Update README.md

3 years ago · b562097da1
parent f79d082053
commit b562097da1
1 changed files with 26 additions and 0 deletions
--- a/README.md
+++ b/README.md
@ -67,6 +67,32 @@ You can find me (BlinkDL) in the EleutherAI Discord too: https://www.eleuther.ai

 ![RWKV-demo](RWKV-demo.png)

+## New ideas (just to record all of my new ideas)
+
+I have an idea to improve tokenization. We can hardcode some channels to have meanings.
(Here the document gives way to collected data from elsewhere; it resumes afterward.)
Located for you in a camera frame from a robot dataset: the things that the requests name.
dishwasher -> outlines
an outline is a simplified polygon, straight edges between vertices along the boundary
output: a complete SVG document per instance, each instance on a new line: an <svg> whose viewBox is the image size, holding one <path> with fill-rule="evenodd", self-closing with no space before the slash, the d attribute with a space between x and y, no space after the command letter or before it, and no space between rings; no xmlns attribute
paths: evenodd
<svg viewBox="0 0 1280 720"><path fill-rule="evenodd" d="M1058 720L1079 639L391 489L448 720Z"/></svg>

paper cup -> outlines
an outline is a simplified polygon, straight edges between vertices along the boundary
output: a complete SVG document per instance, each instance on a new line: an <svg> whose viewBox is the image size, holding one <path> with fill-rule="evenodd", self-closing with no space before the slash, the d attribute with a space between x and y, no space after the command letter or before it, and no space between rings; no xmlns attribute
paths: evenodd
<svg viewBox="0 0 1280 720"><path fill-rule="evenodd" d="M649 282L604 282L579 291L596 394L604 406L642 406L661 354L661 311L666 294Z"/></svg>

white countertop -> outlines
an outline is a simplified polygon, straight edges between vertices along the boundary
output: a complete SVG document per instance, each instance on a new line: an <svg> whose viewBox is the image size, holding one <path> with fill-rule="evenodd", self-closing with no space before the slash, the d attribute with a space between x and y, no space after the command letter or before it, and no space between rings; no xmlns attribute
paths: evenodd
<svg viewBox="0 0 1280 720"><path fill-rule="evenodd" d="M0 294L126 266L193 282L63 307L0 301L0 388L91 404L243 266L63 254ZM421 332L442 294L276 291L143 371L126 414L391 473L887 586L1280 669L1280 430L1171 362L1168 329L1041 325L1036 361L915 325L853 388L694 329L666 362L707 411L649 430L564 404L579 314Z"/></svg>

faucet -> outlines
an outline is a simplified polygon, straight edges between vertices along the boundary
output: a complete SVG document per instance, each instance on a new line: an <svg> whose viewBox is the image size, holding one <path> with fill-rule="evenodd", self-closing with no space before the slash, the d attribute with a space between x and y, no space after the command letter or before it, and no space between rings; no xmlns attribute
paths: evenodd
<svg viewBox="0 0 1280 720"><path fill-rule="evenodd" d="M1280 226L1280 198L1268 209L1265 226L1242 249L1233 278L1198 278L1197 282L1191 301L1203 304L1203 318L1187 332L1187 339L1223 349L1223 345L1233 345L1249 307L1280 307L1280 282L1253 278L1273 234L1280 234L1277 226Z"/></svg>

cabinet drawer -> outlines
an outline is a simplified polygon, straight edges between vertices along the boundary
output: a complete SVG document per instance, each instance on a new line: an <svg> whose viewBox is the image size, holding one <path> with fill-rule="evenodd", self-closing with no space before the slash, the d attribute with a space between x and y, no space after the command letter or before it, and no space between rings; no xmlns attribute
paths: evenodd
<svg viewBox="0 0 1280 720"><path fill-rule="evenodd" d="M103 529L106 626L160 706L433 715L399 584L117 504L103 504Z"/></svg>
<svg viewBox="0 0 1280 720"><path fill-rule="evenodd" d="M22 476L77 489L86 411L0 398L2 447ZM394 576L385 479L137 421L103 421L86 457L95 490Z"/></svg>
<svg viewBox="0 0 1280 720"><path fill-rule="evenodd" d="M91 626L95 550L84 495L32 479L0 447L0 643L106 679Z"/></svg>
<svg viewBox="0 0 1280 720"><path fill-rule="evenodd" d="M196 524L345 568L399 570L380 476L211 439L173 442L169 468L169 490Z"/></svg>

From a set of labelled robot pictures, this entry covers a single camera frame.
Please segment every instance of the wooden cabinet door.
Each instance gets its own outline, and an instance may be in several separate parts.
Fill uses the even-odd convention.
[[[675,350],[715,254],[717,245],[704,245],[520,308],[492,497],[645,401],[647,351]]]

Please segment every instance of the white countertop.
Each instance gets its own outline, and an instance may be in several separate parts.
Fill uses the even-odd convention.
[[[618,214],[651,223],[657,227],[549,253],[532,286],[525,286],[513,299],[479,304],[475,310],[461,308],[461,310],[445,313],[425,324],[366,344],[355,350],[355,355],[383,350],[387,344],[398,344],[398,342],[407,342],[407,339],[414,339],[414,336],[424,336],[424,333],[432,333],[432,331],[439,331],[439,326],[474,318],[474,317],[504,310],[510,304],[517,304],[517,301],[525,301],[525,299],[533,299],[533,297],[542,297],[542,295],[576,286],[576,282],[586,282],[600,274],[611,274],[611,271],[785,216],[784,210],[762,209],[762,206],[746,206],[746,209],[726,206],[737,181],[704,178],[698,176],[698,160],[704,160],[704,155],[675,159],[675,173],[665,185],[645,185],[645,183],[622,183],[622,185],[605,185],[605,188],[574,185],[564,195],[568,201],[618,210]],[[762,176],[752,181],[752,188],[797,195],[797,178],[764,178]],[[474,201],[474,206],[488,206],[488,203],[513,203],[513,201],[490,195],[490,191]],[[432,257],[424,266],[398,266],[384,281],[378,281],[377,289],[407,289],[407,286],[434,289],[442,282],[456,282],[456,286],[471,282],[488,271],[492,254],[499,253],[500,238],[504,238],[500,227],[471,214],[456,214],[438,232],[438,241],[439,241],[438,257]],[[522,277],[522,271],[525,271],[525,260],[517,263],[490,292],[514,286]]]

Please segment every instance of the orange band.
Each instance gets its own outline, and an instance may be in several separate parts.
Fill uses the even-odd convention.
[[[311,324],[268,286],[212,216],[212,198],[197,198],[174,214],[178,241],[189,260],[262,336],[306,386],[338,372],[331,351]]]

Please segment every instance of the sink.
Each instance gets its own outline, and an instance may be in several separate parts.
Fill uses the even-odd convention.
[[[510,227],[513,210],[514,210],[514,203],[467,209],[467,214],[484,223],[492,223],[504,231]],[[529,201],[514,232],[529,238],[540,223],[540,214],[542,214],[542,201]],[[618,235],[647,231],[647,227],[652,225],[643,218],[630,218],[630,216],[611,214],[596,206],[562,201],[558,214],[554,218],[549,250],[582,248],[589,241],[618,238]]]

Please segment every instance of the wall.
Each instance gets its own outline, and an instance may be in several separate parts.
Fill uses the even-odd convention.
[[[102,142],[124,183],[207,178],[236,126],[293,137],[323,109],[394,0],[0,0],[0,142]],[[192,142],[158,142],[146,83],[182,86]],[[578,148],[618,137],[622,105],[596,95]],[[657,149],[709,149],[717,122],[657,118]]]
Example:
+
+Channel 0 = "space"
+
+Channel 1 = "capitalize first letter"
+
+Channel 2 = "capitalize all letters"
+
+Therefore:
+
+Embedding of "abc":  [0, 0, 0, x0, x1, x2 , ..]
+
+Embedding of " abc":  [1, 0, 0, x0, x1, x2, ..]
+
+Embedding of " Abc":  [1, 1, 0, x0, x1, x2, ..]
+
+Embedding of "ABC": [0, 0, 1, x0, x1, x2, ...]
+
+......
+
+so they will share most of the embedding. And we can rapidly compute the output probability of all variations of "abc".
+
+I plan to test this in a new version of RWKV.
+
 ## Quick start

 Use https://github.com/BlinkDL/RWKV-LM/tree/main/RWKV-v4neo (latest code, compatible with v4).